Search code examples
python-polars

Rank within group in Polars?


I have a Polars dataframe like so:

c1 c2 c3
a a 1
a a 1
a b 1
a c 1
d a 1
d b 1

I am trying to assign a number to each group of (c2, c3) within c1, so that would look like this:

c1 c2 c3 rank
a a 1 0
a a 1 0
a b 1 1
a c 1 2
d a 1 0
d b 1 1

How do I accomplish this?

I see how to do a global ranking:

df.join(
    df.select(["c1", "c2", "c3"])
    .unique()
    .with_columns(rank=pl.int_range(1, pl.len() + 1),
    on=["c1", "c2", "c3"]
)

but that is a global ranking, not one within the c1 group.

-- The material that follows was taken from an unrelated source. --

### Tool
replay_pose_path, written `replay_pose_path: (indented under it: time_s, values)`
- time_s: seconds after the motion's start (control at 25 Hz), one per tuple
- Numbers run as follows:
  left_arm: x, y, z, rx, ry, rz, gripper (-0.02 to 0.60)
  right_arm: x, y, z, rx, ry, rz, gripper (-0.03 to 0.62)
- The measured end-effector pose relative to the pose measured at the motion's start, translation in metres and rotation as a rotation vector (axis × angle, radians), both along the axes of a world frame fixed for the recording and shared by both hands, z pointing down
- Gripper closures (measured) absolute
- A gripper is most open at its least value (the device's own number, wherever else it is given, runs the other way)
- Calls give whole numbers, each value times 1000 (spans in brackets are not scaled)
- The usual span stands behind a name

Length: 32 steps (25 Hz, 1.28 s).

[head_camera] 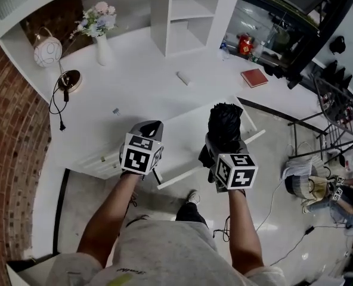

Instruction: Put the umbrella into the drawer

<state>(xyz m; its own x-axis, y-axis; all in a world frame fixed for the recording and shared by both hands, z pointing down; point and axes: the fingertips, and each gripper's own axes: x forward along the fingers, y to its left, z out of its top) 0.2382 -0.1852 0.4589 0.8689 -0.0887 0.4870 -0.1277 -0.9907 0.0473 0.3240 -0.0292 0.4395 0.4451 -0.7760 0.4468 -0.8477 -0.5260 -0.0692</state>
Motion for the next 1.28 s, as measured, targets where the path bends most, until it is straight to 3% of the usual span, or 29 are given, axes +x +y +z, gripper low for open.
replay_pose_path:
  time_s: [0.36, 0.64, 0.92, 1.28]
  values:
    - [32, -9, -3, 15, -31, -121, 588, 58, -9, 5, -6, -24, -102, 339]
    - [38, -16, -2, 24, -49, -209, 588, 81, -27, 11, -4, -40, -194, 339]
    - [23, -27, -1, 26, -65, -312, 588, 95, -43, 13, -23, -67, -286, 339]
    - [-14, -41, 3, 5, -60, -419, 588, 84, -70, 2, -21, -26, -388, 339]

I also wonder if it possible to do this with over() instead of the groupby/join pattern.


Solution

  • Create a struct of columns c2, c3 using pl.struct("c2", "c3"), compute the dense rank over c1, and then subtract 1 because the ranks start from 1 by default:

    pl.struct("c2", "c3").rank("dense").over("c1") - 1
    

    Full code:

    import polars as pl
    
    df = pl.DataFrame(
        {
            "c1": ["a", "a", "a", "a", "d", "d"],
            "c2": ["a", "a", "b", "c", "a", "b"],
            "c3": [1, 1, 1, 1, 1, 1],
        }
    )
    
    df2 = df.with_columns(rank=pl.struct("c2", "c3").rank("dense").over("c1") - 1)
    
    print(df2)
    

    Output:

    ┌─────┬─────┬─────┬──────┐
    │ c1  ┆ c2  ┆ c3  ┆ rank │
    │ --- ┆ --- ┆ --- ┆ ---  │
    │ str ┆ str ┆ i64 ┆ u32  │
    ╞═════╪═════╪═════╪══════╡
    │ a   ┆ a   ┆ 1   ┆ 0    │
    │ a   ┆ a   ┆ 1   ┆ 0    │
    │ a   ┆ b   ┆ 1   ┆ 1    │
    │ a   ┆ c   ┆ 1   ┆ 2    │
    │ d   ┆ a   ┆ 1   ┆ 0    │
    │ d   ┆ b   ┆ 1   ┆ 1    │
    └─────┴─────┴─────┴──────┘